President Donald Trump reversed his plan to impose a 20% [1] toll on non-Iranian ships transiting the Strait of Hormuz on Tuesday.

The decision follows a brief 24-hour window between the initial proposal on July 13 and the reversal on July 14 [2]. The move prevents a potential escalation in one of the world's most critical oil transit corridors, where shipping costs and global energy prices are highly sensitive to political instability.

The president backed away from the fee after receiving offers from Persian Gulf nations for investments worth billions of dollars [3] in the U.S. These financial incentives, combined with concerns over oil-price volatility and the risk of setting a globally unpopular precedent, influenced the shift in policy [3].

While the administration previously considered the toll, some reports indicated that such fees might violate international law [4]. Trump said the strait remains open to all ship traffic except for Iran [5].

The Strait of Hormuz, located between Oman and Iran, serves as a primary artery for global energy supplies. The brief proposal of a 20% [1] fee sparked immediate concern among international shipping firms and market analysts regarding the legality and economic impact of such a levy.

Trump said the decision was a response to the broader economic landscape and the strategic interests of the U.S. in the region.
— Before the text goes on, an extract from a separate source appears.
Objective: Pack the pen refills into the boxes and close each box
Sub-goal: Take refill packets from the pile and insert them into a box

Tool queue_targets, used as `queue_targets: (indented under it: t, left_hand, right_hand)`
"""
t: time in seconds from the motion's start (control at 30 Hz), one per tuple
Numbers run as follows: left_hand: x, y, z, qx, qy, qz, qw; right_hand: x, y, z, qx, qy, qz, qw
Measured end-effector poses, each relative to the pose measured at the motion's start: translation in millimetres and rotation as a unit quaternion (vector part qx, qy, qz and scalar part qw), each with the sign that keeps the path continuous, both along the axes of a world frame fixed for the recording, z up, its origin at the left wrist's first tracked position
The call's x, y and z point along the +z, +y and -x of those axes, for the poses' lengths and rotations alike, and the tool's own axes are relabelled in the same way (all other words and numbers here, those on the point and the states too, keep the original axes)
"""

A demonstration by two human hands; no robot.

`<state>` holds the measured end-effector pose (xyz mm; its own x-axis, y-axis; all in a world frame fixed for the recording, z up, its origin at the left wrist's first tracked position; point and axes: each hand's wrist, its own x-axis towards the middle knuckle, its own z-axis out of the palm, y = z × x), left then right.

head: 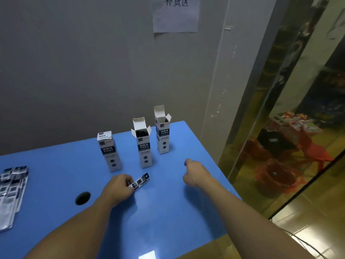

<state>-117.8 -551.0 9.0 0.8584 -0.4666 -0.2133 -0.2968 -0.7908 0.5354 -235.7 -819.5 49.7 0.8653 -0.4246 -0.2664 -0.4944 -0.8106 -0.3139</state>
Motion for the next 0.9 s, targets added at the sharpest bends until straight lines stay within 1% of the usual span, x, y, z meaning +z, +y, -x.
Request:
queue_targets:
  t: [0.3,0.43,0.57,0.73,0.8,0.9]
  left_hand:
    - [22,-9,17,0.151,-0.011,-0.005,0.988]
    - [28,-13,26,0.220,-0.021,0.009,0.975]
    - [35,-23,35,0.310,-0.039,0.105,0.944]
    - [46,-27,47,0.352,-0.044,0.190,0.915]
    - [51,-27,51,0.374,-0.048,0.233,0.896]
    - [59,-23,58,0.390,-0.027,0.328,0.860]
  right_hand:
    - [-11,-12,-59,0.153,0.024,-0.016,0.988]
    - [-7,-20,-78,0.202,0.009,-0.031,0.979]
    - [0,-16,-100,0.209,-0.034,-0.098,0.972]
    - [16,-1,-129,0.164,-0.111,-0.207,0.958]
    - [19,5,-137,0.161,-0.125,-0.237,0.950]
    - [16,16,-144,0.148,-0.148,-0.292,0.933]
The reversal ensures that commercial traffic continues without the added financial burden of a transit fee, though the administration maintains its restrictive stance toward Iranian vessels [5].

The strait is open to ALL Ship traffic except for Iran.

This rapid reversal suggests a preference for direct bilateral financial agreements with Gulf allies over the implementation of unilateral maritime levies. By trading the proposed toll for promised U.S. investments, the administration avoids a legal confrontation over international waters and prevents a spike in global oil prices that could destabilize domestic inflation targets.